== Work task ==
Leave out the pictures and copy every record exactly.

(Records excerpted from a collection)

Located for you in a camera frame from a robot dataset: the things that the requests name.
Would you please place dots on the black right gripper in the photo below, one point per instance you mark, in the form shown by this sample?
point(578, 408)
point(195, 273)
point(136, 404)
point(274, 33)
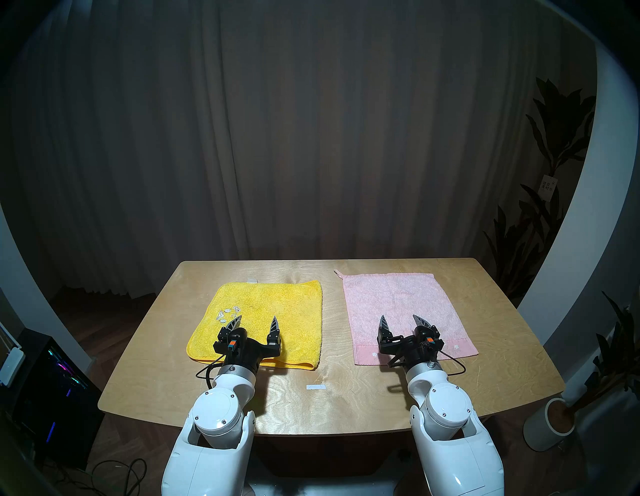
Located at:
point(412, 350)

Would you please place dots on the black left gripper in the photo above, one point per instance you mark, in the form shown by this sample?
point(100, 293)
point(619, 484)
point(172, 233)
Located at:
point(247, 350)

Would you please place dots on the yellow terry towel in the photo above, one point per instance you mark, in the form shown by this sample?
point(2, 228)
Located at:
point(270, 310)

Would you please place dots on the pink terry towel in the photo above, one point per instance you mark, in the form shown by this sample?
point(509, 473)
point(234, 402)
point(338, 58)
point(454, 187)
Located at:
point(400, 300)

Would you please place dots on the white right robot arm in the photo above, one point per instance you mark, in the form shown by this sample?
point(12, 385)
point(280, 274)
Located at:
point(445, 415)

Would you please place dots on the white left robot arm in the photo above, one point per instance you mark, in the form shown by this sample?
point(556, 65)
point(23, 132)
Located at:
point(220, 415)

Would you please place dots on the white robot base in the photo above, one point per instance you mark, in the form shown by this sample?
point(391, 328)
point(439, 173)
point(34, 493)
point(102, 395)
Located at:
point(320, 487)

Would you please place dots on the white plant pot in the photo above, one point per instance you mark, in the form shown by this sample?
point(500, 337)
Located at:
point(537, 430)

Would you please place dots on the white plant tag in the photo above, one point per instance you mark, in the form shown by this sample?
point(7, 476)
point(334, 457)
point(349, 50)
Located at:
point(547, 185)

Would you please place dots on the grey pleated curtain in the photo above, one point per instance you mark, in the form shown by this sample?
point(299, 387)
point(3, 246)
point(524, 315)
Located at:
point(300, 125)

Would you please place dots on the black computer tower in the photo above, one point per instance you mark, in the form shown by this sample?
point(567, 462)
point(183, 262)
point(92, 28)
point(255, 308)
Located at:
point(55, 390)

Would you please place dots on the tall dark leafy plant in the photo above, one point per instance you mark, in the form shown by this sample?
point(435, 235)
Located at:
point(560, 130)

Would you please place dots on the white wall device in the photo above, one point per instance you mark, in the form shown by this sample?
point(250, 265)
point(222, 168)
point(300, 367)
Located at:
point(12, 365)

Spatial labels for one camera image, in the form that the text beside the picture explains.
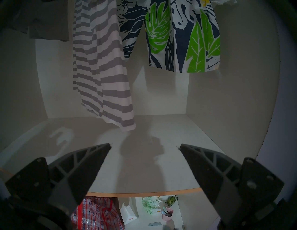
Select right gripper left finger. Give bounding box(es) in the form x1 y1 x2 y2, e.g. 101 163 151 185
5 143 112 216

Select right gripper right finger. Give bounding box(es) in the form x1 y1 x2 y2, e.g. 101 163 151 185
180 144 285 226

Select grey white striped shirt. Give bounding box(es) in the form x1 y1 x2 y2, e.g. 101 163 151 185
73 0 136 132

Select tropical leaf print shorts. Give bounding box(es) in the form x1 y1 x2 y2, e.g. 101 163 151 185
116 0 221 73

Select plain white shirt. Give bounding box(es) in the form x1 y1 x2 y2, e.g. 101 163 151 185
210 0 238 6

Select lilac wardrobe door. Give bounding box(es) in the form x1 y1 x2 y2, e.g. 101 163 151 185
258 14 297 204

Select red plaid woven bag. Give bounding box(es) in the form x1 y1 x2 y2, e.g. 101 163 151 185
71 196 126 230

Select green white plastic bag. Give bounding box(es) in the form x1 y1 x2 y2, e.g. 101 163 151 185
142 197 163 215

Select plain grey shirt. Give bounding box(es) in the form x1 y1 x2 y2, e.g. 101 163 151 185
12 0 70 42

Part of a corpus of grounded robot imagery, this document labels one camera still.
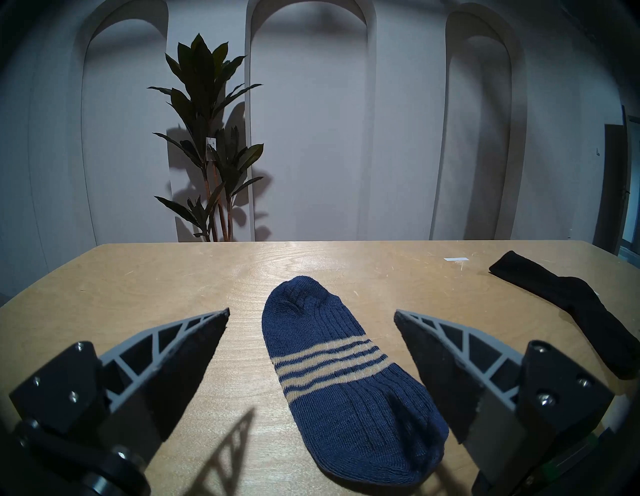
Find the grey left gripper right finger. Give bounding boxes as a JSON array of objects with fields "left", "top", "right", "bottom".
[{"left": 394, "top": 309, "right": 616, "bottom": 489}]

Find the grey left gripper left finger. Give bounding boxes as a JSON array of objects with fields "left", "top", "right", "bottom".
[{"left": 10, "top": 308, "right": 231, "bottom": 462}]

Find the black sock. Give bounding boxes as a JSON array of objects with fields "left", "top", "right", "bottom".
[{"left": 489, "top": 251, "right": 640, "bottom": 381}]

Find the blue sock with beige stripes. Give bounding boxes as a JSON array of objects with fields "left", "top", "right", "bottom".
[{"left": 261, "top": 275, "right": 449, "bottom": 487}]

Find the dark wooden door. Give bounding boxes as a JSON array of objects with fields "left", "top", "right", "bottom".
[{"left": 593, "top": 106, "right": 640, "bottom": 261}]

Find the tall potted leafy plant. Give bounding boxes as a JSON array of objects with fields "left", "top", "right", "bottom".
[{"left": 147, "top": 33, "right": 273, "bottom": 243}]

== Response to the exercise ==
Located for you in a camera frame from a robot dataset: the things that the requests name.
Would you please place dots on the black right gripper in the photo below, one point per instance you mark, in the form shown by this sample?
point(578, 408)
point(195, 273)
point(136, 404)
point(274, 33)
Located at:
point(412, 350)

Would you please place dots on the black left gripper in the photo above, one point per instance you mark, in the form shown by this sample?
point(100, 293)
point(619, 484)
point(172, 233)
Located at:
point(247, 350)

Would you please place dots on the yellow terry towel in the photo above, one point per instance you mark, in the form shown by this sample?
point(2, 228)
Located at:
point(270, 310)

Would you please place dots on the pink terry towel in the photo above, one point per instance you mark, in the form shown by this sample?
point(509, 473)
point(234, 402)
point(338, 58)
point(454, 187)
Located at:
point(400, 300)

Would you please place dots on the white right robot arm in the photo above, one point per instance you mark, in the form shown by this sample?
point(12, 385)
point(280, 274)
Located at:
point(445, 415)

Would you please place dots on the white left robot arm in the photo above, one point per instance you mark, in the form shown by this sample?
point(556, 65)
point(23, 132)
Located at:
point(220, 415)

Would you please place dots on the white robot base in the photo above, one point per instance you mark, in the form shown by this sample?
point(391, 328)
point(439, 173)
point(34, 493)
point(102, 395)
Located at:
point(320, 487)

Would you please place dots on the white plant pot in the photo above, one point per instance you mark, in the form shown by this sample?
point(500, 337)
Located at:
point(537, 430)

Would you please place dots on the white plant tag in the photo above, one point per instance you mark, in the form shown by this sample?
point(7, 476)
point(334, 457)
point(349, 50)
Located at:
point(547, 185)

Would you please place dots on the grey pleated curtain in the photo above, one point per instance you mark, in the form shown by this sample?
point(299, 387)
point(3, 246)
point(524, 315)
Located at:
point(300, 125)

Would you please place dots on the black computer tower in the photo above, one point per instance you mark, in the form shown by this sample?
point(567, 462)
point(183, 262)
point(92, 28)
point(255, 308)
Located at:
point(55, 390)

Would you please place dots on the tall dark leafy plant in the photo above, one point per instance you mark, in the form shown by this sample?
point(435, 235)
Located at:
point(560, 130)

Would you please place dots on the white wall device in the photo above, one point per instance you mark, in the form shown by this sample?
point(250, 265)
point(222, 168)
point(300, 367)
Located at:
point(12, 365)

Spatial labels for one camera image, in the form that the text beside the picture explains.
Select right gripper left finger. Give bounding box(es) in the form x1 y1 x2 y2, e.g. 101 163 151 185
5 143 112 216

Select right gripper right finger. Give bounding box(es) in the form x1 y1 x2 y2, e.g. 101 163 151 185
180 144 285 226

Select grey white striped shirt. Give bounding box(es) in the form x1 y1 x2 y2, e.g. 101 163 151 185
73 0 136 132

Select tropical leaf print shorts. Give bounding box(es) in the form x1 y1 x2 y2, e.g. 101 163 151 185
116 0 221 73

Select plain white shirt. Give bounding box(es) in the form x1 y1 x2 y2, e.g. 101 163 151 185
210 0 238 6

Select lilac wardrobe door. Give bounding box(es) in the form x1 y1 x2 y2, e.g. 101 163 151 185
258 14 297 204

Select red plaid woven bag. Give bounding box(es) in the form x1 y1 x2 y2, e.g. 101 163 151 185
71 196 126 230

Select green white plastic bag. Give bounding box(es) in the form x1 y1 x2 y2, e.g. 101 163 151 185
142 197 163 215

Select plain grey shirt. Give bounding box(es) in the form x1 y1 x2 y2, e.g. 101 163 151 185
12 0 70 42

Part of a corpus of grounded robot imagery, this document labels one camera still.
Find the grey left gripper right finger. Give bounding boxes as a JSON array of objects with fields "left", "top", "right", "bottom".
[{"left": 394, "top": 309, "right": 616, "bottom": 489}]

Find the grey left gripper left finger. Give bounding boxes as a JSON array of objects with fields "left", "top", "right", "bottom".
[{"left": 10, "top": 308, "right": 231, "bottom": 462}]

Find the black sock. Give bounding boxes as a JSON array of objects with fields "left", "top", "right", "bottom".
[{"left": 489, "top": 251, "right": 640, "bottom": 381}]

Find the blue sock with beige stripes. Give bounding boxes as a JSON array of objects with fields "left", "top", "right", "bottom".
[{"left": 261, "top": 275, "right": 449, "bottom": 487}]

Find the dark wooden door. Give bounding boxes as a JSON array of objects with fields "left", "top", "right", "bottom".
[{"left": 593, "top": 106, "right": 640, "bottom": 261}]

Find the tall potted leafy plant. Give bounding boxes as a JSON array of objects with fields "left", "top", "right", "bottom".
[{"left": 147, "top": 33, "right": 273, "bottom": 243}]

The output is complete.